Selon les résultats de la commission électorale, M. Muizzu, 45 ans, a obtenu 54,06% des suffrages face au désormais ex-président de 61 ans, qui a aussitôt concédé sa défaite en adressant ses « félicitations » à son rival, sur X.
L’élection pourrait déboucher sur un rapprochement avec Pékin, dans une région hautement stratégique. Haut lieu du tourisme de luxe, cet archipel de l’océan Indien se situe sur l’une des routes maritimes les plus fréquentées du monde, dans une zone où l’Inde et la Chine rivalisent d’influence. Le Parti progressiste des Maldives (PPM) du nouveau président était entré dans l’orbite de Pékin pendant le mandat de son mentor Abdulla Yameen (2013-2018).
Comme ministre, M. Muizzu a notamment promu un projet de pont financé par la Chine, pour un coût de 180 millions d’euros, reliant la capitale au principal aéroport du pays. Comme président, il pourrait œuvrer au rapprochement avec Pékin ; il est partisan des crédits accordés par la Chine dans le cadre des « nouvelles routes de la soie », gigantesque projet chinois d’investissements dans les pays en développement. Un projet dont les Maldives ont profité.
Pour l’Inde, grand voisin et rival asiatique de la Chine, cette élection n’est pas une bonne nouvelle. Pour le nouveau président, l’influence politique et économique de l’Inde est trop importante sur l’archipel. Le premier tour de la présidentielle avait déjà donné une confortable avance à M. Muizzu (46,1% contre 39,1%) face au président sortant I. M. Solih, qui s’est efforcé, pendant son mandat, d’améliorer les relations tendues avec New Delhi. Il reprochait justement à son prédécesseur d’avoir poussé le pays dans le piège de la dette chinoise en empruntant massivement pour les infrastructures.

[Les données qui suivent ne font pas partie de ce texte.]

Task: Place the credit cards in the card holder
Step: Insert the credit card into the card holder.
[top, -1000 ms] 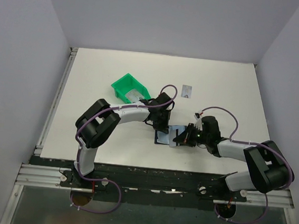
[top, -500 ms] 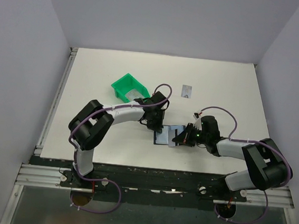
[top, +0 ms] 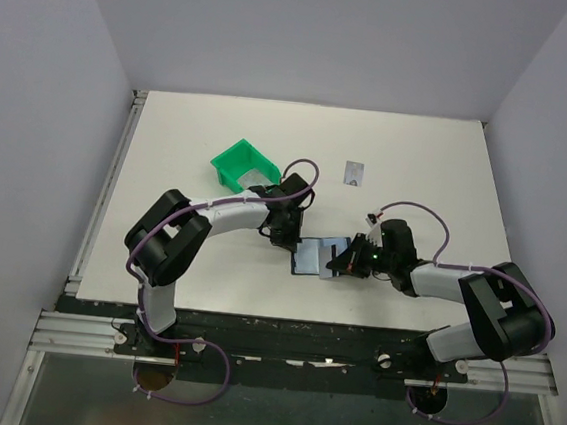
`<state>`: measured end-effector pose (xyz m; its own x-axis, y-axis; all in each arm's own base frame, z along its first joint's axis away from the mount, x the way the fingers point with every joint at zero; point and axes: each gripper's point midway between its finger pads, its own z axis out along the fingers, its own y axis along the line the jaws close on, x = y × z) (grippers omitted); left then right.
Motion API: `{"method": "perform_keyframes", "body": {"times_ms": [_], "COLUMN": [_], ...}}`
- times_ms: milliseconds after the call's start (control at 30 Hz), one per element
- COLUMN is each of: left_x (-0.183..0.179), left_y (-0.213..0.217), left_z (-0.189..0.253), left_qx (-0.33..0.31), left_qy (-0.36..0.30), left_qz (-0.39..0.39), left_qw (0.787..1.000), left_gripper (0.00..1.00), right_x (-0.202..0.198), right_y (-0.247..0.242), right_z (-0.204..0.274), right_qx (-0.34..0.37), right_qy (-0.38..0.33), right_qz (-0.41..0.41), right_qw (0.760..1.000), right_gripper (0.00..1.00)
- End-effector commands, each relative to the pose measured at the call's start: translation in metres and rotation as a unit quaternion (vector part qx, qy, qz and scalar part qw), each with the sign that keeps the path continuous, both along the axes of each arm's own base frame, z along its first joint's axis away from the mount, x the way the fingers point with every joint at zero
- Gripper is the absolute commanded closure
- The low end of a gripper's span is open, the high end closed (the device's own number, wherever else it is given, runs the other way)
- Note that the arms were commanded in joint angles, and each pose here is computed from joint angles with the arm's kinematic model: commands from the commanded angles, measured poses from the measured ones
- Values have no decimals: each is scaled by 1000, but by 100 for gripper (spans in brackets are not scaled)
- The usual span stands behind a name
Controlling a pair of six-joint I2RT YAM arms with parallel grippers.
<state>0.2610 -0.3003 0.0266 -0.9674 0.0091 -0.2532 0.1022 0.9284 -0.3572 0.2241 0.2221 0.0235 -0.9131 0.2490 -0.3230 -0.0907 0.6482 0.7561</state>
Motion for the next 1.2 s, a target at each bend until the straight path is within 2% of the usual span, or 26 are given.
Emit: {"method": "perform_keyframes", "body": {"times_ms": [0,267,1167], "left_x": [-3,-2,-2], "left_y": [15,15,15], "left_z": [-8,-9,-9], "left_qx": [36,39,40], "left_qy": [4,3,2], "left_qz": [-2,-4,-5], "left_qw": [999,999,999], "left_gripper": [100,100,100], "right_x": [-1,4,8], "right_y": [0,-2,19], "right_z": [2,12,5], "right_qx": [-9,-18,19], "right_qy": [-8,-29,7], "right_qz": [11,13,53], "right_qw": [1000,999,998], "right_gripper": [100,100,100]}}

Pour M. Muizzu, l’influence de l’Inde sur la nation musulmane s’assimile à une ingérence. Durant la campagne, il a organisé plusieurs manifestations contre la présence indienne. Narendra Modi, Premier ministre indien, l’a néanmoins félicité dimanche pour son élection.
En concédant sa défaite, M. Solih a tenu « à féliciter la population qui a participé à un processus démocratique et pacifique ». Le taux de participation s’est établi à 85% au second tour, pendant lequel l’organisme de surveillance Transparency Maldives a relevé quelques incidents de « violence électorale ». La police a annoncé avoir arrêté 14 personnes pour violation des règles électorales. En 2018, M. Solih avait remporté une victoire surprise à la présidence en succédant à Abdulla Yameen, qui purge actuellement une peine de 11 ans de prison pour corruption et blanchiment. Il avait reproché à son prédécesseur d’avoir poussé le pays dans le piège de la dette chinoise en empruntant massivement pour les infrastructures. À l’époque, le virage du gouvernement d’Abdulla Yameen au profit de Pékin avait alarmé New Delhi, qui partage les inquiétudes occidentales face à l’affirmation croissante de la Chine dans l’océan Indien. À son arrivée au pouvoir, M. Solih a rapidement agi pour rétablir les relations de l’archipel avec New Delhi, en invitant N. Modi à assister à son investiture et en permettant de renforcer sa petite présence militaire. Pendant la campagne pour sa réélection, il a cherché à rallier des soutiens en faisant campagne sur des questions locales telles que le logement.
Le parti de Mohamed Muizzu avait, lui, centré le débat sur la diplomatie en critiquant le rapprochement de M. Solih avec l’Inde, pays au poids politique et économique démesuré aux Maldives et objet d’une désaffection ancienne. Son parti du PPM et des groupes militants ont régulièrement organisé des manifestations exigeant une réduction de l’influence indienne dans la nation musulmane. Pendant la campagne, les alliés de M. Muizzu ont même affirmé que son élection contribuerait à débarrasser le pays de toute ingérence étrangère.
Mohamed Muizzu a pourtant ouvertement fait part de ses projets de suivre la ligne pro-Pékin de son mentor Yameen. « Nous sommes impatients de revenir au gouvernement en 2023 (…) pour écrire un nouveau chapitre de liens forts entre nos deux pays », avait-il déclaré lors d’une réunion avec des membres du Parti communiste chinois l’an dernier. Pendant la campagne, Ahmed Shaheed, ex-ministre des Affaires étrangères, avait toutefois assuré à l’AFP que le prochain président « devra trouver un équilibre, les intérêts de l’Inde et de la Chine », avant de prévenir : « Vous ne pouvez pas rejeter l’Inde et survivre ».